VALOR ECONÔMICO, n 5416, 13/01/2022, Opinião, A10
Bolsonaro nada faz contra mais um onda da covid-19
A quinta variante da covid-19, a ômicron, é a recordista em propagação e em furar o bloqueio das vacinas. Três milhões de pessoas foram infectadas por dia no mundo, um recorde até agora, e a curva de casos no Brasil, onde a ômicron já é predominante, apontou para cima de novo. A experiência acumulada na pandemia é suficiente para enfrentar um vírus de menor taxa de letalidade, mas não para deter a nova corrida aos hospitais e postos de saúde que, por sua vez, começam a ficar gravemente desfalcados pela contaminação de médicos, enfermeiros e pessoal de apoio. Já o presidente Jair Bolsonaro, 620 mil mortes depois, segue preocupado com seus fantasmas particulares - até mesmo uma farsesca supernotificação de casos de covid-19 - enquanto o Ministério da Saúde vive apagão de dados há um mês.
A nova onda da covid-19 pode ser um problema eleitoral para Bolsonaro - que só pensa nisso. A primeira reação do presidente, no entanto, não é tomar providências e enfrentar da melhor maneira possível o vírus, mas criticar as soluções disponíveis, que mostraram eficácia. Foi assim desde o começo, quando a “gripezinha” vislumbrada pelo presidente se transformou em uma hecatombe, com o país exibindo o segundo maior número de mortes do mundo. Mas as mortes, o desenvolvimento de vacinas em tempo recorde e o enorme e dedicado esforço das redes públicas e privadas de saúde nada significaram para Bolsonaro, que se supera em demonstrar quanto sua ignorância pode ser destrutiva.
Quanto mais os problemas se avolumam e, com eles, a possibilidade dele ser ejetado da Presidência em outubro, mais Bolsonaro se agita em ataques paranóicos. Em entrevista à Jovem Pan, advertiu que “já vejo ensaio de governadores querendo fechar tudo novamente”, provavelmente em alusão às medidas preventivas necessárias contra aglomerações no carnaval que começam a ser tomadas. O presidente disse que se isso ocorrer haverá uma “rebelião”, sem que haja “Forças Armadas suficientes para a garantia da ordem”.
Os meios recomendados pela expertise médica do presidente - o nefasto kit covid - foram desacreditados pela ciência. O que Bolsonaro sugere agora? Nada, fora a imunidade de rebanho que sempre pregou. “Eu desconheço uma autoridade que tenha adotado a minha linha. Será que eu sou o único certo? Será que eu sou a pessoa que andou falando absurdos? A realidade vai caindo”, disse na entrevista. Os recuos sucessivos na confiança e intenção de voto nas pesquisas, apontam que a realidade de fato desaba, mas sobre a cabeça do presidente.

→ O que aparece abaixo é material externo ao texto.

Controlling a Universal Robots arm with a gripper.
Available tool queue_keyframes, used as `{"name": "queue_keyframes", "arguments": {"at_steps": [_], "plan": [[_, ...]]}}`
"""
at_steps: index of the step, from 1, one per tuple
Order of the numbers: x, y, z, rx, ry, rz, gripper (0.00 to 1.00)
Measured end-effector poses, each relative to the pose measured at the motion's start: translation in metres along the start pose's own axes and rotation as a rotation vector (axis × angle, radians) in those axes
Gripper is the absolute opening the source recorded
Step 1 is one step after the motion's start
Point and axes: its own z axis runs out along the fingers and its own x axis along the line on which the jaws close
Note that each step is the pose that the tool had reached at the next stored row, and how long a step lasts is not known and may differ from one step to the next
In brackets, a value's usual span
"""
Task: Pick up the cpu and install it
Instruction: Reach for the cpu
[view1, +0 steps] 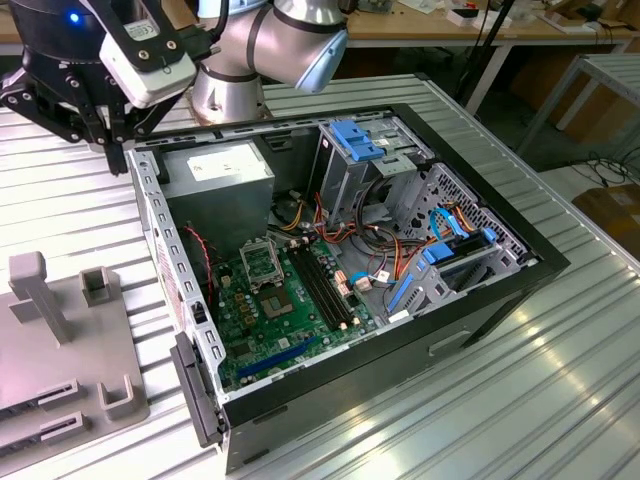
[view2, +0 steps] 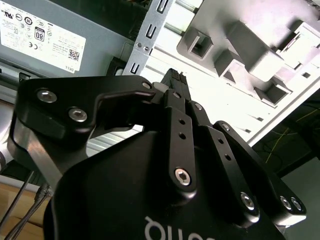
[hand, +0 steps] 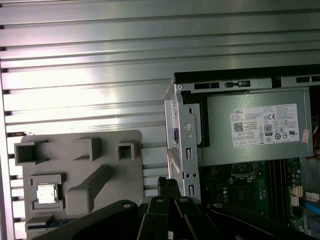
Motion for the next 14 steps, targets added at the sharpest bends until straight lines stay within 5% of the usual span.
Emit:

Bolsonaro ontem voltou à sua cantilena e disse que a ômicron é “bem-vinda” por ser de baixa letalidade e sinalizar o fim da pandemia, aparentemente mimetizando declarações de cientistas sérios, que dizem algo diferente e circunstanciado. Em primeiro lugar, embora a ômicron drible vacinas, os vacinados são os que se saem melhor da infecção. A diferença entre o imunizado e o não vacinado é “brutal”, segundo a cardiologista Ludhmila Hajjar, desconvidada pelo ministro da Saúde, Marcelo Queiroga, a ocupar um posto avançado no combate à pandemia por seu espírito crítico à charlatanice bolsonarista. “As UTIs estão atualmente só com casos de Covid entre os não vacinados”, disse a “O Globo” (ontem). “Os imunizados dificilmente passam do atendimento ambulatorial”.
Ontem o presidente recomendou a Queiroga a divulgação de casos de efeitos colaterais das vacinas. Voltou também a desdenhar a vacinação de crianças de 5 a 11 anos, tema de sua investida calhorda contra a Anvisa, sugerindo interesses escusos em favor da imunização infantil. Antonio Barra Torres, diretor-presidente da agência, exigiu em comunicado que o presidente apresentasse provas de corrupção ou se retratasse.
Bem no seu estilo, Bolsonaro manteve o que insinuou. “Não quero acusar a Anvisa de absolutamente nada. Agora, que tem alguma coisa acontecendo, não tem a menor dúvida que tem”, afirmou. Houve corrupção de fato, mas na Saúde, quando um governo visceralmente contra vacinas abrigou esquemas de propinas para sua obtenção. Bolsonaro soube disso por um deputado e nada teria feito. E é acusado de prevaricação em processo sugerido pela CPI da Covid.
Há tempos o presidente representa um risco à saúde pública, mas nenhum poder da República se mostrou capaz de fazê-lo cumprir as determinações constitucionais que exigem a proteção ao direito à vida e à saúde dos brasileiros.